■ **The problem**
What is the number of lines in the data that hold the string "would"? Reply with that number only.

++++++++++++++++++++

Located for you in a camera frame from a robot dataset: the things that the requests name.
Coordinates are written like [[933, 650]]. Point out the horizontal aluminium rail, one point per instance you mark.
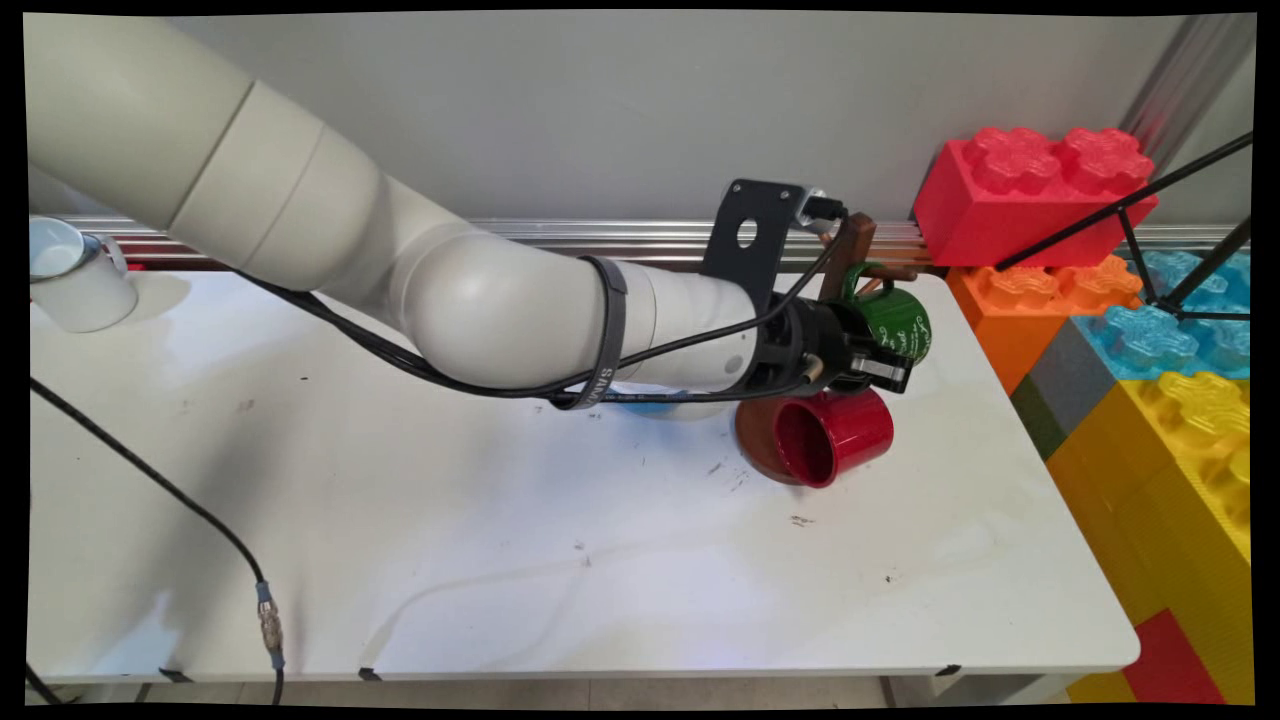
[[600, 240]]

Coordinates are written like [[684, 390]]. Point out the brown wooden mug tree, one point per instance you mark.
[[757, 440]]

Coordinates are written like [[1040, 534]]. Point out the big red toy block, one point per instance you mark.
[[990, 210]]

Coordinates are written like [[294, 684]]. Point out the blue and white bowl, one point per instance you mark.
[[680, 408]]

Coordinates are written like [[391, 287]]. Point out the big orange toy block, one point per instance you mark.
[[1010, 320]]

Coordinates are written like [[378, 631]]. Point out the big light blue toy block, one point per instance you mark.
[[1150, 340]]

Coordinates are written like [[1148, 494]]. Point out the white mug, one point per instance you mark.
[[90, 295]]

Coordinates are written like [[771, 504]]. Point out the big grey toy block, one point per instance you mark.
[[1072, 380]]

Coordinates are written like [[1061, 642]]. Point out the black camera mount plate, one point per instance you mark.
[[765, 215]]

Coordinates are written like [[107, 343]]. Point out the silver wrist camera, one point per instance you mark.
[[822, 210]]

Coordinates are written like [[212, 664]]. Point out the black tripod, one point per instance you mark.
[[1130, 205]]

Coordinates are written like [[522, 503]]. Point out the big yellow toy block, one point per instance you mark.
[[1170, 480]]

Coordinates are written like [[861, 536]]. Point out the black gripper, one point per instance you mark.
[[815, 345]]

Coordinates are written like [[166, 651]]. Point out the low red toy block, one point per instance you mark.
[[1170, 665]]

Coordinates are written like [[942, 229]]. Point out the slanted aluminium post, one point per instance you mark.
[[1185, 85]]

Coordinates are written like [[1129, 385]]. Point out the green enamel mug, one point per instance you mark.
[[900, 325]]

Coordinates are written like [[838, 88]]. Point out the big dark green toy block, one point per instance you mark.
[[1040, 420]]

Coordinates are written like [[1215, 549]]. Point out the red mug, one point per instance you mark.
[[850, 432]]

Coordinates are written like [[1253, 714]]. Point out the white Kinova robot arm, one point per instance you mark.
[[300, 200]]

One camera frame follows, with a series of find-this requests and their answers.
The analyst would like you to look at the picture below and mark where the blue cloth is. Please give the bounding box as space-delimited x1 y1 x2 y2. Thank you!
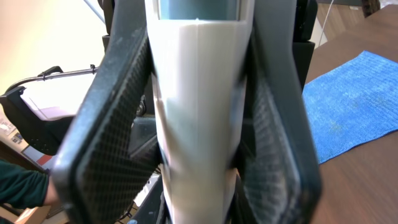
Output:
302 50 398 165

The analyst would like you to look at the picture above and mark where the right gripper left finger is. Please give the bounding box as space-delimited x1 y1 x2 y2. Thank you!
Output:
50 0 163 224

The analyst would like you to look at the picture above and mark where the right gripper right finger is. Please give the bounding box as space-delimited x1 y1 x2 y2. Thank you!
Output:
231 0 323 224

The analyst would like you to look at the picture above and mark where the white and blue stand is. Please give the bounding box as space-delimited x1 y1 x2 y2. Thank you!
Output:
144 0 256 23

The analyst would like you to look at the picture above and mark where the person's forearm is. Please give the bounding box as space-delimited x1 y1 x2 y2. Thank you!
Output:
0 159 60 210

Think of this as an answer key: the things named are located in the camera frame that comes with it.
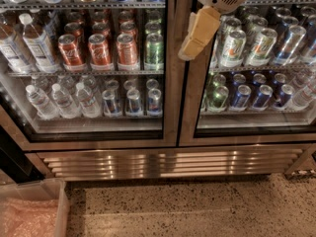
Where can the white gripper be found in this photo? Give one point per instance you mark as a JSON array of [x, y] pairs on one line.
[[204, 24]]

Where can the glass fridge door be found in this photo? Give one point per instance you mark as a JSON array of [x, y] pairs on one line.
[[83, 18], [200, 127]]

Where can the green soda can left door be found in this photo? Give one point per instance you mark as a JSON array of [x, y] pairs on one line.
[[154, 52]]

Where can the green can lower right door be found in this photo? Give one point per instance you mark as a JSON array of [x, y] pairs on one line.
[[216, 98]]

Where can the water bottle right door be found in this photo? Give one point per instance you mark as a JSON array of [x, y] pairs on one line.
[[303, 97]]

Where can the steel fridge bottom grille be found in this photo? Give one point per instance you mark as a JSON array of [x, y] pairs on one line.
[[168, 163]]

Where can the white green soda can left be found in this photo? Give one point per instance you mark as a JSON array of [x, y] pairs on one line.
[[233, 47]]

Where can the white green soda can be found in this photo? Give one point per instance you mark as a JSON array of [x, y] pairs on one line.
[[259, 53], [233, 47]]

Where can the white green soda can right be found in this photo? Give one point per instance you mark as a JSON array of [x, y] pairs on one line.
[[259, 53]]

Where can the energy drink can right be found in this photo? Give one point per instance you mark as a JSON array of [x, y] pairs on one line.
[[154, 102]]

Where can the energy drink can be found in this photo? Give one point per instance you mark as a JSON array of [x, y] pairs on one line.
[[111, 104], [154, 102], [134, 103]]

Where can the blue can lower left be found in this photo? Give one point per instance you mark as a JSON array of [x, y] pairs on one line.
[[241, 97]]

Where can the silver blue can upper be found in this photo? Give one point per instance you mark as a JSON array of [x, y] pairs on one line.
[[286, 51]]

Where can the energy drink can middle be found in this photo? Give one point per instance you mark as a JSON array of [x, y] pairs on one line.
[[134, 103]]

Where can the blue can lower middle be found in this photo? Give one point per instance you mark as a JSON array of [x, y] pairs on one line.
[[262, 97]]

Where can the red cola can front middle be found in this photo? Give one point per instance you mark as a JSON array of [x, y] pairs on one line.
[[100, 52]]

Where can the red cola can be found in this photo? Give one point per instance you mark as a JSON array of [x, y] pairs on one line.
[[100, 52], [73, 59]]

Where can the blue can lower right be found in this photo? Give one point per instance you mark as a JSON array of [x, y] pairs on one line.
[[283, 96]]

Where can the energy drink can left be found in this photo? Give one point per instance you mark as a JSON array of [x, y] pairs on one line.
[[111, 104]]

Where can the red cola can front left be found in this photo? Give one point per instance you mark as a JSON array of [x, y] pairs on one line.
[[73, 59]]

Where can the water bottle right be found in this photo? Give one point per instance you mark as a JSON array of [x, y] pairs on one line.
[[87, 100]]

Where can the water bottle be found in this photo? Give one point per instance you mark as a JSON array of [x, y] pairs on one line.
[[63, 99], [87, 100], [42, 102]]

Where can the water bottle middle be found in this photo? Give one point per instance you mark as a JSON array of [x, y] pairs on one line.
[[63, 99]]

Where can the tea bottle white cap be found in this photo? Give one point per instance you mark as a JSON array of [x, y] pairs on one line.
[[39, 44]]

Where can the water bottle left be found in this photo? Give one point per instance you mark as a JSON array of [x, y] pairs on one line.
[[42, 102]]

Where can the tea bottle far left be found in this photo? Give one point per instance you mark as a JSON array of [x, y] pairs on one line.
[[14, 49]]

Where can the clear plastic bin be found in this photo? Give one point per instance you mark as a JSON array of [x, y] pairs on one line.
[[42, 190]]

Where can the pink bubble wrap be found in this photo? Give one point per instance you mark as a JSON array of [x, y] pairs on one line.
[[28, 218]]

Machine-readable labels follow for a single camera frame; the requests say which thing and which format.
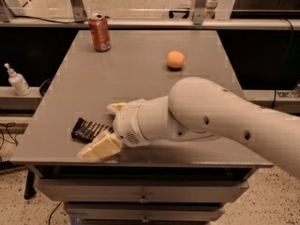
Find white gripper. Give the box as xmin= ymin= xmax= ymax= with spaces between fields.
xmin=78 ymin=99 xmax=150 ymax=162

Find black rxbar chocolate wrapper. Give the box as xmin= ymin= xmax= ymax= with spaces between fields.
xmin=71 ymin=117 xmax=113 ymax=143

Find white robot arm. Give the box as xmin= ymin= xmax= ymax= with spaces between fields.
xmin=78 ymin=77 xmax=300 ymax=178

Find grey upper drawer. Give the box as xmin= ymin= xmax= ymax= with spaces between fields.
xmin=37 ymin=179 xmax=248 ymax=203

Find grey drawer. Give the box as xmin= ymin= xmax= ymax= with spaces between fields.
xmin=65 ymin=202 xmax=225 ymax=221
xmin=37 ymin=179 xmax=248 ymax=203

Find grey lower drawer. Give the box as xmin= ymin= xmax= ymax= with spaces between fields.
xmin=65 ymin=202 xmax=225 ymax=221

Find orange fruit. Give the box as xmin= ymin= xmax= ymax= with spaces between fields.
xmin=167 ymin=51 xmax=185 ymax=69

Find white pump bottle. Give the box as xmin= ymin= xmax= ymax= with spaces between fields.
xmin=4 ymin=63 xmax=31 ymax=97

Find black table leg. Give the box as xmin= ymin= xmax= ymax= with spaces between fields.
xmin=23 ymin=171 xmax=37 ymax=200

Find red soda can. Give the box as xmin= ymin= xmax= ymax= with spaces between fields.
xmin=88 ymin=14 xmax=112 ymax=53

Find black floor cables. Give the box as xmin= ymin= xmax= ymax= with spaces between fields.
xmin=0 ymin=122 xmax=20 ymax=164

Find left metal frame bracket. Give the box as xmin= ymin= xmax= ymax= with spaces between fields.
xmin=69 ymin=0 xmax=87 ymax=23

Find metal frame bracket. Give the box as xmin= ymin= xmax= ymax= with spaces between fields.
xmin=69 ymin=0 xmax=87 ymax=23
xmin=192 ymin=0 xmax=207 ymax=25

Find right metal frame bracket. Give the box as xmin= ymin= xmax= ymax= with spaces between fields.
xmin=192 ymin=0 xmax=207 ymax=25

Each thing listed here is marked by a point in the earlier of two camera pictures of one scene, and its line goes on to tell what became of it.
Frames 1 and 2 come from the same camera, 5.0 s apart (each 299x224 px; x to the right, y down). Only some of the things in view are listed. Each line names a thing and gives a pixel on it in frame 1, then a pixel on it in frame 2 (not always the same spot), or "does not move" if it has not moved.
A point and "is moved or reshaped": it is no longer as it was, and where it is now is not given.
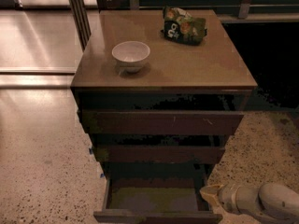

++++++++++++++++++++

■ **Response to the exercise**
5